Considerando o universo dos indivíduos vítimas de morte violenta no País entre 1996 e 2010, o estudo mostra que, para além das características socioeconômicas – escolaridade, gênero, idade e estado civil –, a cor da pele da vítima, quando preta ou parda, aumenta a probabilidade do mesmo ter sofrido homicídio em cerca de oito pontos percentuais.
“O negro é duplamente discriminado no Brasil, por sua situação socioeconômica e por sua cor de pele”, dizem os técnicos. No estudo, eles concluem que essas discriminações combinadas podem explicar a maior prevalência de homicídios de negros quando comparada aos índices do restante da população.

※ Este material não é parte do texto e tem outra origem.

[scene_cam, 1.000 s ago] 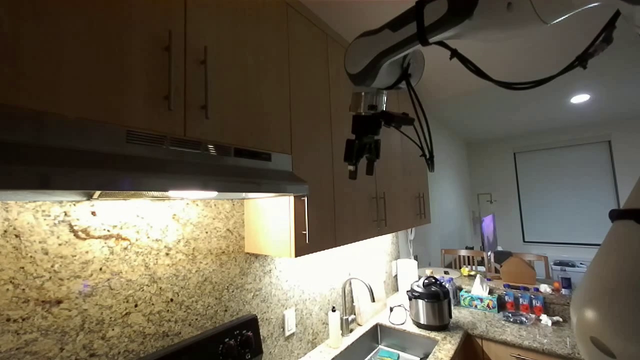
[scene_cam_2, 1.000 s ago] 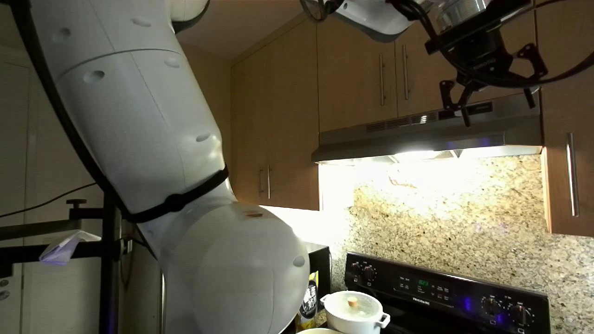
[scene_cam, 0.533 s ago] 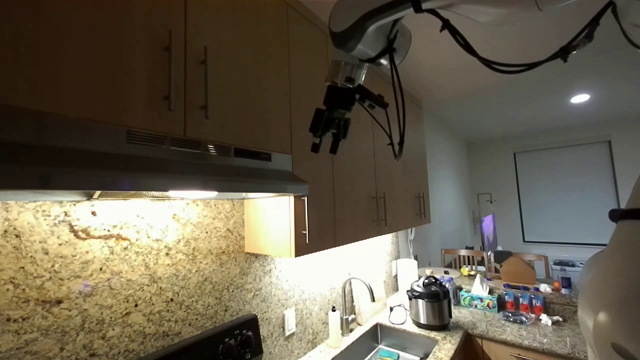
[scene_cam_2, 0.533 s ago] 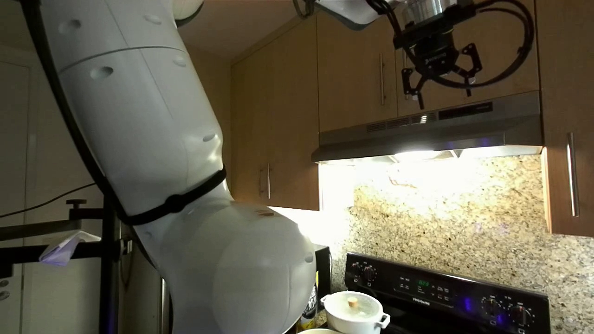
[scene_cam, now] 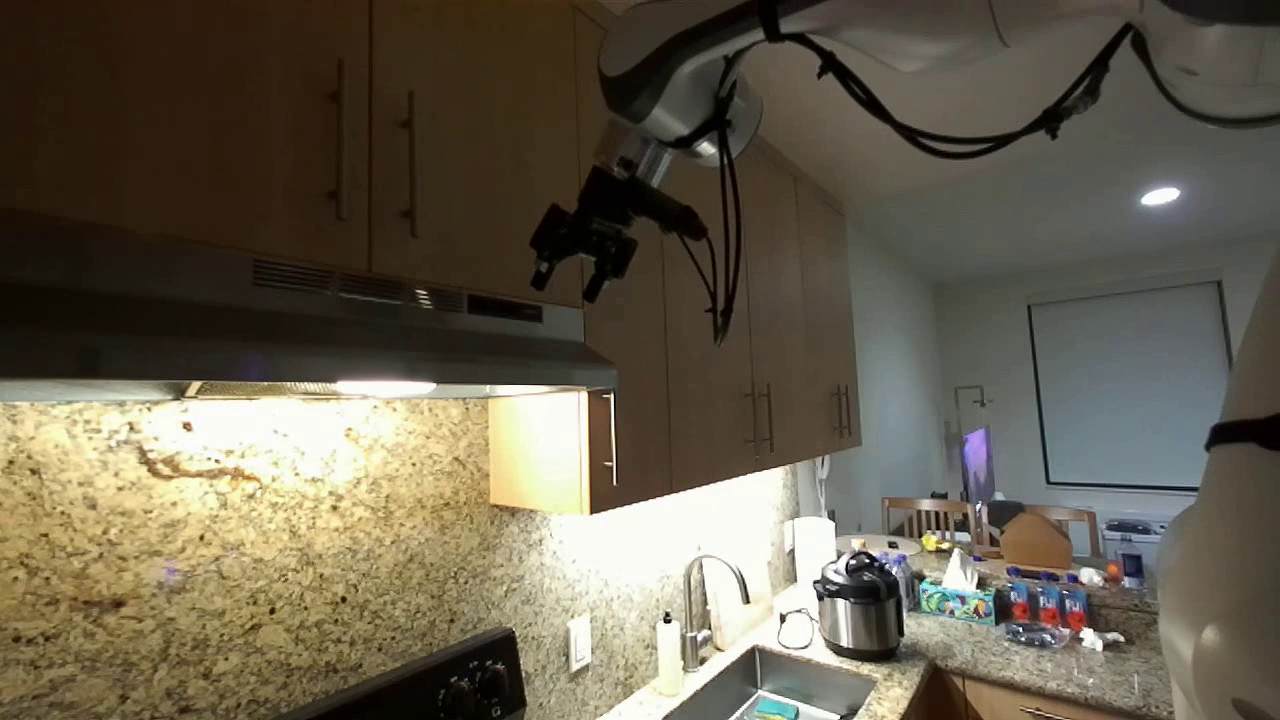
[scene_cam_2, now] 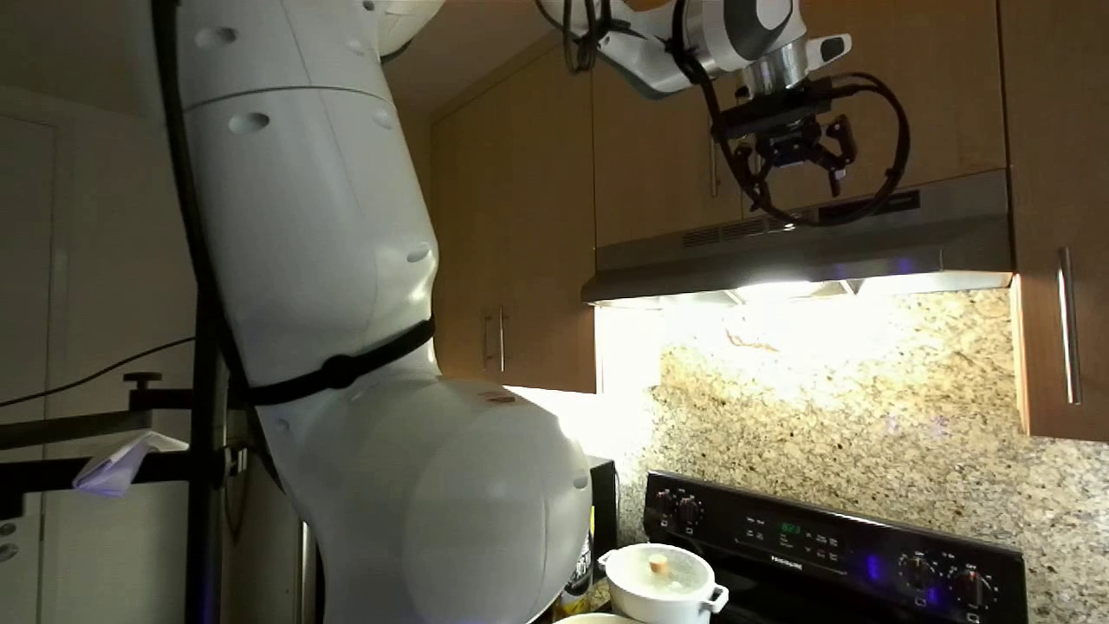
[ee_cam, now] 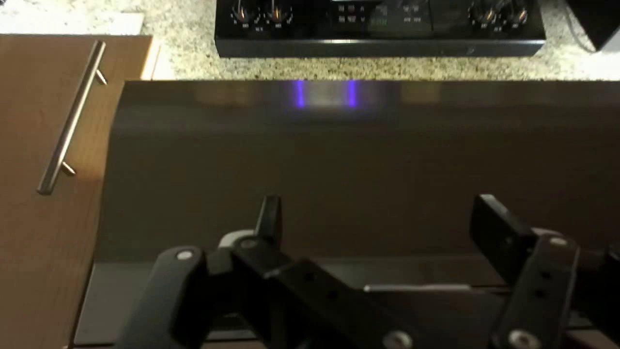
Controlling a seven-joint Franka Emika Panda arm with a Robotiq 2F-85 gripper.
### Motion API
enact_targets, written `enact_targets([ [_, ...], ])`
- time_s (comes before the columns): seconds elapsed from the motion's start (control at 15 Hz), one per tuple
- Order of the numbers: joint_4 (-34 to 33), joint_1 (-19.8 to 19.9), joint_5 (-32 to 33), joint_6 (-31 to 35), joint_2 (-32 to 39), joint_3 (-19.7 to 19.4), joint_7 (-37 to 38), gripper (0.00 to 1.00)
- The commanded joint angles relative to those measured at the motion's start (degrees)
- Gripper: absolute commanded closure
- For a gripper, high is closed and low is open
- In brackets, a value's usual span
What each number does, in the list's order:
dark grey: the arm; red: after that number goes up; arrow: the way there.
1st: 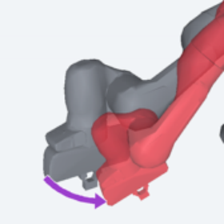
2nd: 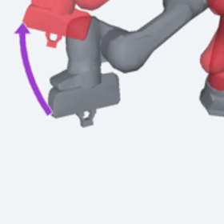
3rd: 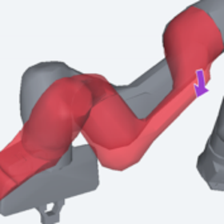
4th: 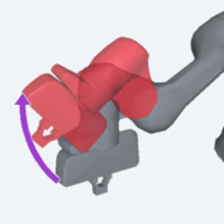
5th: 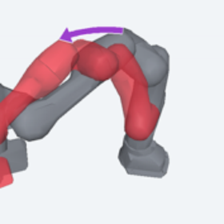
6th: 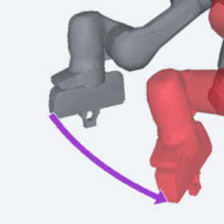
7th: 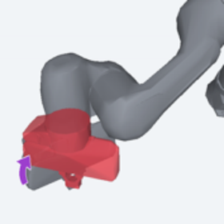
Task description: Click on the switch of the kitchen hood
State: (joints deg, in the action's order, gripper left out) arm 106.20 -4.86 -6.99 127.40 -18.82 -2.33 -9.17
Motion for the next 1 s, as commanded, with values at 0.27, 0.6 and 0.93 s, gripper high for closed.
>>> enact_targets([
  [0.27,0.4,1.7,3.5,14.6,3.2,3.5,9.1,0.00],
  [0.6,0.4,2.2,3.9,15.0,3.2,3.6,9.6,0.00],
  [0.93,1.1,3.1,7.1,22.0,5.2,6.6,16.1,0.00],
])
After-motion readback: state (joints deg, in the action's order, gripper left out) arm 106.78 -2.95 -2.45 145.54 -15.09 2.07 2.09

Funcionalismo público não reflete diversidade do povo brasileiro
Dez anos após sua criação, a Secretaria de Políticas de Promoção da Igualdade Racial (Seppir) manifesta preocupação com os trabalhadores negros em todos os setores, inclusive no serviço público federal. De acordo com a nota técnica do Ipea, “do ponto de vista da demanda por trabalho, o racismo bloqueia o acesso a oportunidades e interdita o crescimento profissional”. Efeitos igualmente maléficos podem ocorrer pelo lado da oferta de trabalho, alerta o instituto.
Mesmo com escolaridade equivalente ao de não negros, a população preta e parda tem rendimentos médios menores. Esse dado é parte do estudo Os Negros no Trabalho, que analisa a relação entre cor e rendimento em seis regiões metropolitanas e no Distrito Federal, a partir de informações do Sistema PED, que foi divulgado pelo Departamento Intersindical de Estatística e Estudos Socioeconômicos (Dieese) no último dia 19 de novembro.

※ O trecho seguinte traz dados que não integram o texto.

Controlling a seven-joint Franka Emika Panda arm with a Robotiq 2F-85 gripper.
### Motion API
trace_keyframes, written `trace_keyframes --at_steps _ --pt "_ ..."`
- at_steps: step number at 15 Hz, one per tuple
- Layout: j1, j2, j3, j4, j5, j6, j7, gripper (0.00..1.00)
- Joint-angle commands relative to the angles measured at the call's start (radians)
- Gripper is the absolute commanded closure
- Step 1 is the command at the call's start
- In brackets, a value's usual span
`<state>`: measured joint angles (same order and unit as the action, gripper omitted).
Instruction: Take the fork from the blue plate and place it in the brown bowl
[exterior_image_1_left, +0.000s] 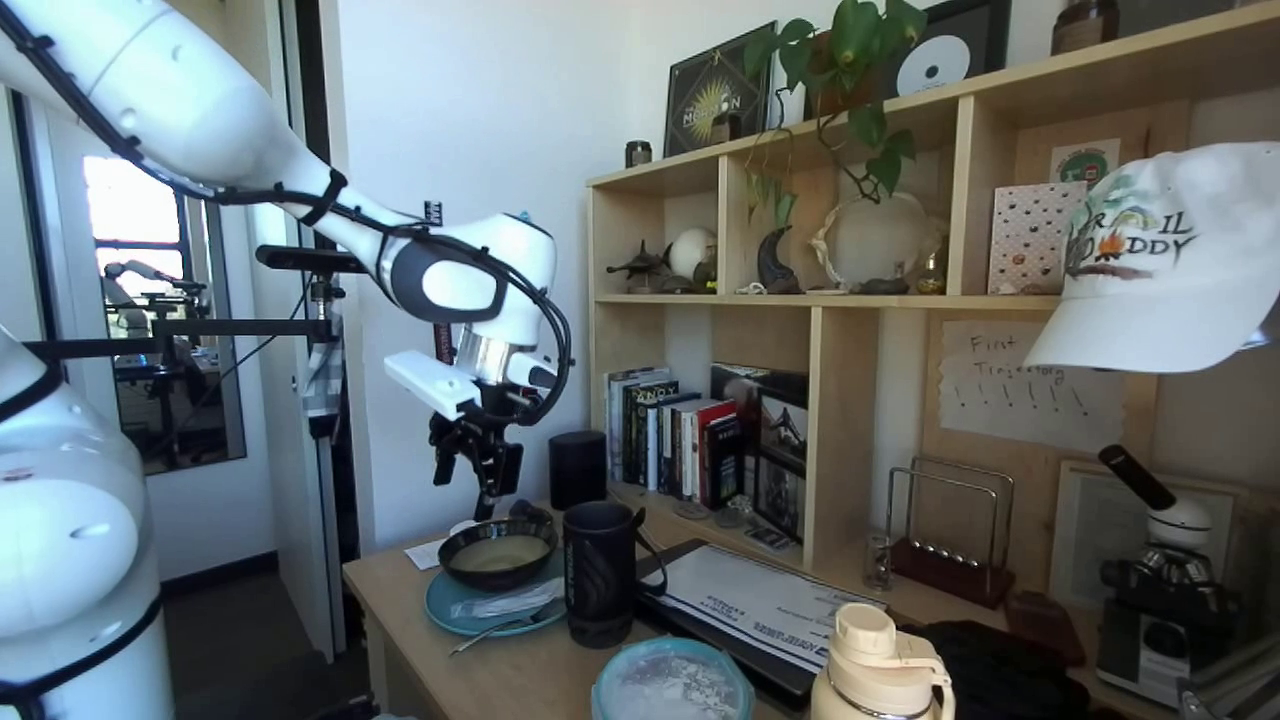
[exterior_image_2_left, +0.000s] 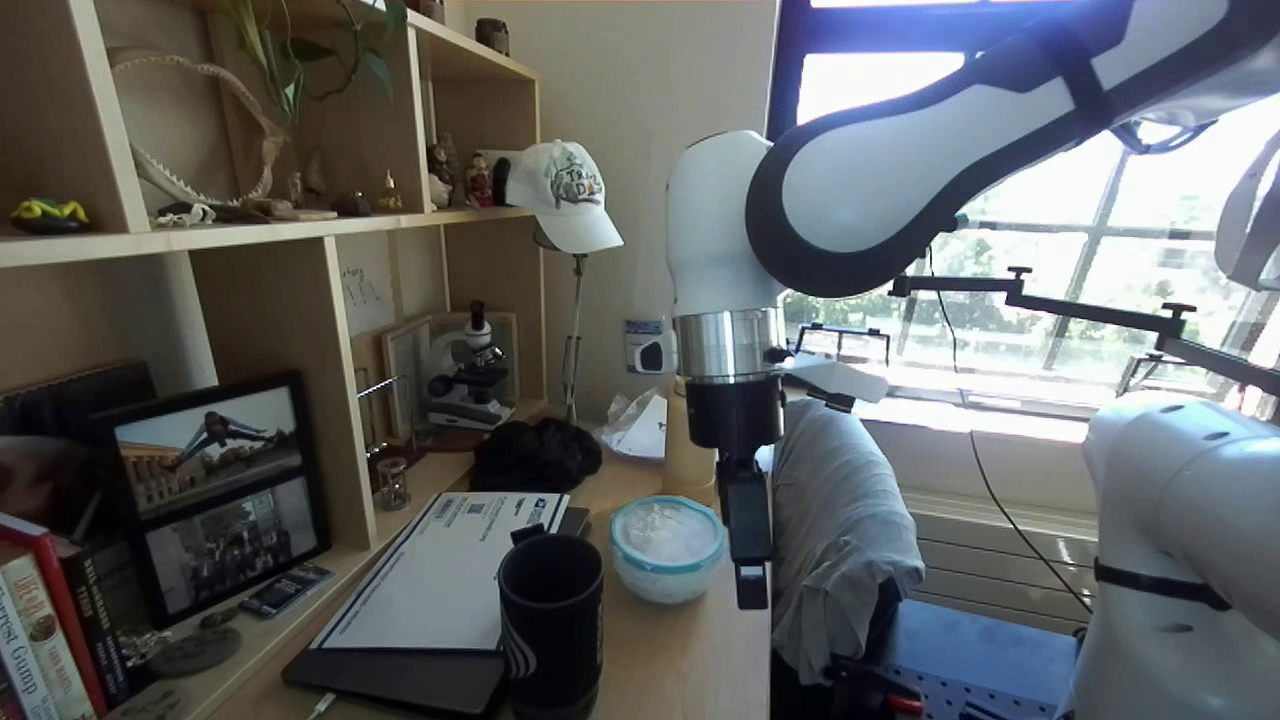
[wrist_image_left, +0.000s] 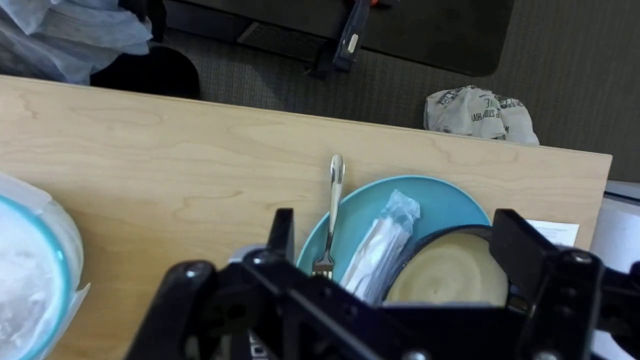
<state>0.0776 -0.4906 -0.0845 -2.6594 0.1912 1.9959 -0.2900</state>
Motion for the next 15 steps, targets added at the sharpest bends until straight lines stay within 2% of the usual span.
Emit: trace_keyframes --at_steps 1,6,7,9,13,15 --pt "-0.014 0.004 -0.013 -0.015 0.002 0.005 -0.028 0.0" --pt "-0.023 0.004 -0.027 -0.02 0.002 0.006 -0.046 0.0" --pt "-0.015 0.016 -0.029 -0.033 0.009 0.036 -0.069 0.0" --pt "-0.007 0.046 -0.024 -0.067 0.012 0.136 -0.087 0.0" --pt "0.023 0.152 -0.023 -0.138 0.023 0.427 -0.133 0.0" --pt "0.045 0.242 -0.031 -0.126 0.041 0.559 -0.156 0.0"
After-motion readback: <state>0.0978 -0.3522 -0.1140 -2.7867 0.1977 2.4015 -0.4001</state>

Com base nessas constatações, a ministra da Igualdade Racial, Luiza Bairros, volta a defender o projeto de lei apresentado pela presidenta Dilma Rousseff no último dia 5 de novembro, que reserva 20% das vagas em concursos públicos de órgãos do governo federal para negros.
Luiza Bairros lembra que, de acordo com dados divulgados pelo Ministério do Planejamento, o cenário no funcionalismo público é o seguinte: do total de 519.369 servidores públicos civis do Poder Executivo Federal que declararam a cor ou raça no Sistema Integrado de Administração de Recursos Humanos (Siape), apenas 30% são negros. “Tal percentual é significativamente inferior à participação deste segmento na população total do País, que é de 50,7%, de acordo com o IBGE”.
“Além disso, há que considerar que o percentual de negros que ingressou no serviço público federal por meio de concurso variou de 22,3%, em 2004, a 29,9% em 2013. Isso significa que ao longo de dez anos, tal variação se mostrou insuficiente para uma redução significativa dos diferenciais de acesso de brancos e negros”, enfatiza. “Portanto, a cota proposta de 20% busca acelerar o ingresso de negros, de modo a assegurar a diversidade na composição racial do quadro de servidores”, afirma a ministra.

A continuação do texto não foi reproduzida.